### Work required
The string "shirt" may appear in lines of the listing. Report each line where it does.

### Provided data
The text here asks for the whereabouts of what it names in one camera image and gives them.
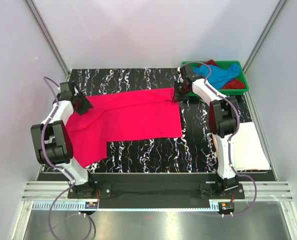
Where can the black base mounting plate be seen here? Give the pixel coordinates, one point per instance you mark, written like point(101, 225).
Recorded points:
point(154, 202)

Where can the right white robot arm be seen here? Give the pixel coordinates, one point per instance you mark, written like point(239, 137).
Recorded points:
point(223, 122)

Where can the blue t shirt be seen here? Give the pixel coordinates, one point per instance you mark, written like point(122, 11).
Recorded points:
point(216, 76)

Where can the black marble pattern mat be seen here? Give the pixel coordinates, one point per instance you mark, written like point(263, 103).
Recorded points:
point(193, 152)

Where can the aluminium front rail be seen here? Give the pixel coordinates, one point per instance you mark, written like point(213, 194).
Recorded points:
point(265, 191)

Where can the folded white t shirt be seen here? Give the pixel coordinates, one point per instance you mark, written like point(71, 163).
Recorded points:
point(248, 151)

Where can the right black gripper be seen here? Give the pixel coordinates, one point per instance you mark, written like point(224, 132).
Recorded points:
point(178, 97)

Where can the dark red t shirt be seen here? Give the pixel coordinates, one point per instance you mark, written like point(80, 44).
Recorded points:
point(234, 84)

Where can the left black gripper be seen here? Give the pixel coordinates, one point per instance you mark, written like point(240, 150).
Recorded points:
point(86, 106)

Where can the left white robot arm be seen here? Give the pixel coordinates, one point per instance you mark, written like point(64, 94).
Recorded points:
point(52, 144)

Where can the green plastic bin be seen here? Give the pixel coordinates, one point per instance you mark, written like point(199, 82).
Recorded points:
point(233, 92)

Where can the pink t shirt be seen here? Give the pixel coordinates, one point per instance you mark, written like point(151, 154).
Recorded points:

==

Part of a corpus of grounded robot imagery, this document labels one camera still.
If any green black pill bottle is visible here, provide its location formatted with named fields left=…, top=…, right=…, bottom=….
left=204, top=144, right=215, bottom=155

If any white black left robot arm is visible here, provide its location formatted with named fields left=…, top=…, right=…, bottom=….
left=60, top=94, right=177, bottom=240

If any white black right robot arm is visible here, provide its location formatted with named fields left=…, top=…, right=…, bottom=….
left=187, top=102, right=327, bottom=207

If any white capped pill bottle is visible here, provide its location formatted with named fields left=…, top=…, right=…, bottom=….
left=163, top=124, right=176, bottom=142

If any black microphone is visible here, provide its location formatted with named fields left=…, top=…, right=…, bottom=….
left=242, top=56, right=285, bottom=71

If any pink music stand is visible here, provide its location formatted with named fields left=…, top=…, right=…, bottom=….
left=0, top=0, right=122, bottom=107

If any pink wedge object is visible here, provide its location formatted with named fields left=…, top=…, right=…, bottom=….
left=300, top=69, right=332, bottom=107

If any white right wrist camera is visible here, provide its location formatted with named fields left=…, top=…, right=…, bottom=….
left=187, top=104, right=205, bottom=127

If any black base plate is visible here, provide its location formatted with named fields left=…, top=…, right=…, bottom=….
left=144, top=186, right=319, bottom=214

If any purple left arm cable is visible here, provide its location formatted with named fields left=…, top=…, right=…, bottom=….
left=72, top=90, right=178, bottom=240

--

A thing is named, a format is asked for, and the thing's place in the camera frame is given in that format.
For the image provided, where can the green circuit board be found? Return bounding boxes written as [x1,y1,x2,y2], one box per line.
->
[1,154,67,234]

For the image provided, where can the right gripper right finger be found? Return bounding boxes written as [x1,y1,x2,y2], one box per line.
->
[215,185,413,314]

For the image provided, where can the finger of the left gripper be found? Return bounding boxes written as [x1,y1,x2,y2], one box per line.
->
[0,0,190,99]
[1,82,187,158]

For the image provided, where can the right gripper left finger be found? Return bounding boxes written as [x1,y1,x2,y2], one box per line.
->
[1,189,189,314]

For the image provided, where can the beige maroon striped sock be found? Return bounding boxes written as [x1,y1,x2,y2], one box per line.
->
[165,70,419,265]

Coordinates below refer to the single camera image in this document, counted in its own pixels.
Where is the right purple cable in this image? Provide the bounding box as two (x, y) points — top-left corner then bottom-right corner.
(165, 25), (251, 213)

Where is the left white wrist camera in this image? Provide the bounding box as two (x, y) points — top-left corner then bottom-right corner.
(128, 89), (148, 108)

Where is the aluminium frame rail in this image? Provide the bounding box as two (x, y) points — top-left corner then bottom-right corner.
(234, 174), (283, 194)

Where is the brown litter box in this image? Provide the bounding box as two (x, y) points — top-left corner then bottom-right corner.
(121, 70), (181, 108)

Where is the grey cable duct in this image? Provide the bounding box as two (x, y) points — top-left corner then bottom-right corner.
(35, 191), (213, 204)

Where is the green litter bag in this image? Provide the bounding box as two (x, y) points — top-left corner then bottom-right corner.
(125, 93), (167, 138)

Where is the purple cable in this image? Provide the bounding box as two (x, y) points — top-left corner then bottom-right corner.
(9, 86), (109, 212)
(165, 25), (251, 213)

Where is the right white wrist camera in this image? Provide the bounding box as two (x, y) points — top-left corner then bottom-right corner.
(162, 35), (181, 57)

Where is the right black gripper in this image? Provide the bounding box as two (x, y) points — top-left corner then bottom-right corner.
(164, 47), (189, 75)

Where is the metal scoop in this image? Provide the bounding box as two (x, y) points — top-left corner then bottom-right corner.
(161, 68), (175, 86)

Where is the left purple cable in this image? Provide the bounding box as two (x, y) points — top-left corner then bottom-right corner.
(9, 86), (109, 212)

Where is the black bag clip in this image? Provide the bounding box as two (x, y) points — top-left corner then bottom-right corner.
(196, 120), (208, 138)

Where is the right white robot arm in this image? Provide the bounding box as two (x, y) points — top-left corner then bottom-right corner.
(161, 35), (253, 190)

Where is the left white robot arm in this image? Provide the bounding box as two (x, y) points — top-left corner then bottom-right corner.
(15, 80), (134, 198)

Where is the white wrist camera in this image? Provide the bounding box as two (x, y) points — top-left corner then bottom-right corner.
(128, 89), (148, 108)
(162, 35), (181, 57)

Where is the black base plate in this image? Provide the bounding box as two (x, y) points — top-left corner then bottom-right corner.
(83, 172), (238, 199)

### Output of the task
Where can the blue t shirt be seen here? Give the pixel coordinates, one point per instance you mark, written like point(122, 11).
Where can the folded white t shirt be seen here? Give the pixel coordinates, one point per instance you mark, written like point(71, 163).
Where can the dark red t shirt be seen here? Give the pixel coordinates, one point per instance you mark, written like point(80, 44).
Where can the pink t shirt be seen here? Give the pixel coordinates, one point per instance you mark, written like point(151, 154).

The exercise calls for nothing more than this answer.